**WHAT NEEDS TO BE DONE:**
Since only the written part is wanted, repeat the records exactly and omit the pictures.

Start of RECORDED DATA

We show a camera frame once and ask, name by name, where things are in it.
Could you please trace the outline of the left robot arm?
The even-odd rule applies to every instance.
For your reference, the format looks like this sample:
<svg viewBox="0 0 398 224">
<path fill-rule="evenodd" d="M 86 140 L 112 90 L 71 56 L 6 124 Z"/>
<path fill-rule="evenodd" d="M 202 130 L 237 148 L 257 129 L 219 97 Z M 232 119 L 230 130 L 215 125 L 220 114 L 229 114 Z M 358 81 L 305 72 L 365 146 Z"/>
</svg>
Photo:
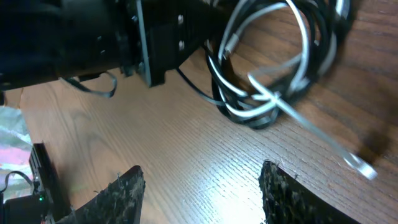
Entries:
<svg viewBox="0 0 398 224">
<path fill-rule="evenodd" d="M 116 67 L 161 85 L 230 15 L 204 1 L 2 1 L 1 90 Z"/>
</svg>

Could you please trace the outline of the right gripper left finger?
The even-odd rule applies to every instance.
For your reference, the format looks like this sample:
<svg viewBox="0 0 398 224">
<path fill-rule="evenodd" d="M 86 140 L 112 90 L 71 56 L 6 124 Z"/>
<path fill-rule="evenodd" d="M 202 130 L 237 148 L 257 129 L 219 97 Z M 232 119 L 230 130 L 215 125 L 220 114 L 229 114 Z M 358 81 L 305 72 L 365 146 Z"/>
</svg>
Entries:
<svg viewBox="0 0 398 224">
<path fill-rule="evenodd" d="M 133 166 L 57 224 L 140 224 L 145 187 L 141 167 Z"/>
</svg>

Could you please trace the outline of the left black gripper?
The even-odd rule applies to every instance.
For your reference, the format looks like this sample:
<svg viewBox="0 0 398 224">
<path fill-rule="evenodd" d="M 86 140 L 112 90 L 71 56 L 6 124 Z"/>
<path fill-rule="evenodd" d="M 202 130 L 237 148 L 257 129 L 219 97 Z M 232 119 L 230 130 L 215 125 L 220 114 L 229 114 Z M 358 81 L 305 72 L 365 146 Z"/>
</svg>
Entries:
<svg viewBox="0 0 398 224">
<path fill-rule="evenodd" d="M 205 1 L 124 1 L 135 47 L 134 63 L 148 87 L 165 83 L 206 40 L 225 27 L 231 11 Z"/>
</svg>

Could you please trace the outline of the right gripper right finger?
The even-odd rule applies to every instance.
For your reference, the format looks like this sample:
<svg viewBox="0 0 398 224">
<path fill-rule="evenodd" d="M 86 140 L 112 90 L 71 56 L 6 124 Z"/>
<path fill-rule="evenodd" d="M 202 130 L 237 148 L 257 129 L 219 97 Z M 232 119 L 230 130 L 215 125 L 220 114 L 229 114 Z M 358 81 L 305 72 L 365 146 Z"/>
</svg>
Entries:
<svg viewBox="0 0 398 224">
<path fill-rule="evenodd" d="M 357 223 L 355 219 L 316 196 L 272 161 L 264 161 L 258 181 L 266 223 Z"/>
</svg>

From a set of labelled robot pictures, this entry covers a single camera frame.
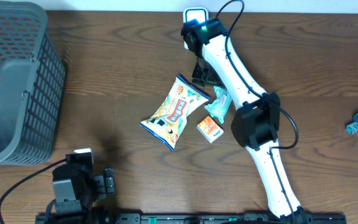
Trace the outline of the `small orange snack packet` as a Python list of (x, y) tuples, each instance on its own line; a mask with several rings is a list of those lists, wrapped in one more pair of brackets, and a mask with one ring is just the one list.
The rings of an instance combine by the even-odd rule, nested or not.
[(224, 133), (224, 130), (210, 116), (205, 117), (196, 128), (209, 143), (213, 143)]

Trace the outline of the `yellow snack chip bag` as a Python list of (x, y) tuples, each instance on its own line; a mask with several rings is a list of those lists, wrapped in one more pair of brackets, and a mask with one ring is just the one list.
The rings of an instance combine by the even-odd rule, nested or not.
[(141, 121), (140, 126), (172, 151), (187, 124), (187, 117), (209, 100), (208, 94), (179, 74), (164, 102), (149, 119)]

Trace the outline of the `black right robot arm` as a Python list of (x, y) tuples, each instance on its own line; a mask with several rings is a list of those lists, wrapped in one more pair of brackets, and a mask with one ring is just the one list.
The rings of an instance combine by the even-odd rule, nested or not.
[(236, 113), (231, 131), (253, 158), (264, 185), (268, 208), (281, 223), (307, 223), (291, 189), (278, 142), (280, 116), (287, 112), (276, 93), (267, 93), (250, 75), (232, 46), (230, 33), (213, 17), (185, 22), (181, 36), (196, 57), (217, 74), (232, 97)]

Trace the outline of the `light teal packet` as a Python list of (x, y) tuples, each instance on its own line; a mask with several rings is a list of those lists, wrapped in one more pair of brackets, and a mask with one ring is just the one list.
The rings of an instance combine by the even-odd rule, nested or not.
[(205, 110), (209, 112), (212, 118), (217, 118), (221, 124), (224, 123), (224, 117), (232, 102), (232, 97), (228, 90), (220, 86), (214, 87), (216, 99), (204, 106)]

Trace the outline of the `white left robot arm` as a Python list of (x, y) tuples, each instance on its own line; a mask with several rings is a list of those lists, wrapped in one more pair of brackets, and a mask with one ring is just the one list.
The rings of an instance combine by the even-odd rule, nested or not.
[(53, 170), (55, 199), (47, 205), (45, 215), (36, 223), (46, 224), (108, 224), (115, 219), (107, 208), (93, 204), (115, 193), (113, 171), (105, 168), (93, 175), (92, 167), (67, 163)]

End of RECORDED DATA

**REPLY TO THE TASK:**
We show a camera frame once and ask, name by name, where things are in it.
Could you please trace the outline of the left robot arm?
The even-odd rule applies to every instance.
For your reference, the format looks like this sample:
<svg viewBox="0 0 398 224">
<path fill-rule="evenodd" d="M 86 140 L 112 90 L 71 56 L 6 124 Z"/>
<path fill-rule="evenodd" d="M 202 130 L 237 148 L 257 129 L 219 97 Z M 232 119 L 230 130 L 215 125 L 220 114 L 229 114 Z M 358 81 L 305 72 L 365 146 Z"/>
</svg>
Photo:
Entries:
<svg viewBox="0 0 398 224">
<path fill-rule="evenodd" d="M 116 67 L 161 85 L 230 15 L 204 1 L 2 1 L 1 90 Z"/>
</svg>

Could you please trace the outline of the right gripper left finger?
The even-odd rule applies to every instance.
For your reference, the format looks like this sample:
<svg viewBox="0 0 398 224">
<path fill-rule="evenodd" d="M 86 140 L 112 90 L 71 56 L 6 124 Z"/>
<path fill-rule="evenodd" d="M 202 130 L 237 148 L 257 129 L 219 97 Z M 232 119 L 230 130 L 215 125 L 220 114 L 229 114 Z M 358 81 L 305 72 L 365 146 Z"/>
</svg>
Entries:
<svg viewBox="0 0 398 224">
<path fill-rule="evenodd" d="M 133 166 L 57 224 L 140 224 L 145 187 L 141 167 Z"/>
</svg>

Could you please trace the outline of the left black gripper?
The even-odd rule applies to every instance.
For your reference, the format looks like this sample:
<svg viewBox="0 0 398 224">
<path fill-rule="evenodd" d="M 86 140 L 112 90 L 71 56 L 6 124 Z"/>
<path fill-rule="evenodd" d="M 202 130 L 237 148 L 257 129 L 219 97 Z M 232 119 L 230 130 L 215 125 L 220 114 L 229 114 Z M 358 81 L 305 72 L 365 146 Z"/>
</svg>
Entries:
<svg viewBox="0 0 398 224">
<path fill-rule="evenodd" d="M 205 1 L 124 1 L 135 47 L 134 63 L 148 87 L 165 83 L 206 40 L 225 27 L 231 11 Z"/>
</svg>

Could you please trace the outline of the right gripper right finger?
The even-odd rule applies to every instance.
For your reference, the format looks like this sample:
<svg viewBox="0 0 398 224">
<path fill-rule="evenodd" d="M 86 140 L 112 90 L 71 56 L 6 124 Z"/>
<path fill-rule="evenodd" d="M 202 130 L 237 148 L 257 129 L 219 97 Z M 232 119 L 230 130 L 215 125 L 220 114 L 229 114 Z M 358 81 L 305 72 L 365 146 Z"/>
</svg>
Entries:
<svg viewBox="0 0 398 224">
<path fill-rule="evenodd" d="M 357 223 L 355 219 L 316 196 L 272 161 L 264 161 L 258 181 L 266 223 Z"/>
</svg>

From a set of labelled robot pictures, this entry covers a single camera frame.
Trace the outline of the `small orange snack packet` as a Python list of (x, y) tuples, each instance on its own line; a mask with several rings is a list of those lists, wrapped in one more pair of brackets, and a mask with one ring is just the one list.
The rings of an instance combine by the even-odd rule, nested or not.
[(224, 133), (224, 130), (210, 116), (205, 117), (196, 128), (209, 143), (213, 143)]

Trace the outline of the `yellow snack chip bag` as a Python list of (x, y) tuples, each instance on its own line; a mask with several rings is a list of those lists, wrapped in one more pair of brackets, and a mask with one ring is just the one list.
The rings of an instance combine by the even-odd rule, nested or not.
[(141, 121), (140, 126), (172, 151), (187, 124), (187, 117), (209, 100), (208, 94), (179, 74), (164, 102), (149, 119)]

Trace the outline of the `black right robot arm` as a Python list of (x, y) tuples, each instance on its own line; a mask with several rings is a list of those lists, wrapped in one more pair of brackets, and a mask with one ring is just the one list.
The rings of an instance combine by the even-odd rule, nested or not.
[(236, 113), (231, 131), (253, 158), (264, 185), (268, 208), (281, 223), (307, 223), (291, 189), (278, 142), (280, 116), (287, 112), (276, 93), (267, 93), (250, 75), (232, 46), (230, 33), (213, 17), (185, 22), (181, 36), (196, 57), (217, 74), (232, 97)]

Trace the outline of the `light teal packet` as a Python list of (x, y) tuples, each instance on its own line; a mask with several rings is a list of those lists, wrapped in one more pair of brackets, and a mask with one ring is just the one list.
The rings of an instance combine by the even-odd rule, nested or not.
[(205, 110), (209, 112), (212, 118), (217, 118), (221, 124), (224, 123), (224, 117), (232, 102), (232, 97), (228, 90), (220, 86), (214, 87), (216, 99), (204, 106)]

Trace the outline of the `white left robot arm` as a Python list of (x, y) tuples, each instance on its own line; a mask with several rings is a list of those lists, wrapped in one more pair of brackets, and a mask with one ring is just the one list.
The rings of an instance combine by the even-odd rule, nested or not.
[(53, 170), (55, 199), (47, 205), (45, 215), (36, 223), (46, 224), (108, 224), (115, 219), (107, 208), (93, 204), (115, 193), (113, 171), (105, 168), (93, 175), (92, 167), (67, 163)]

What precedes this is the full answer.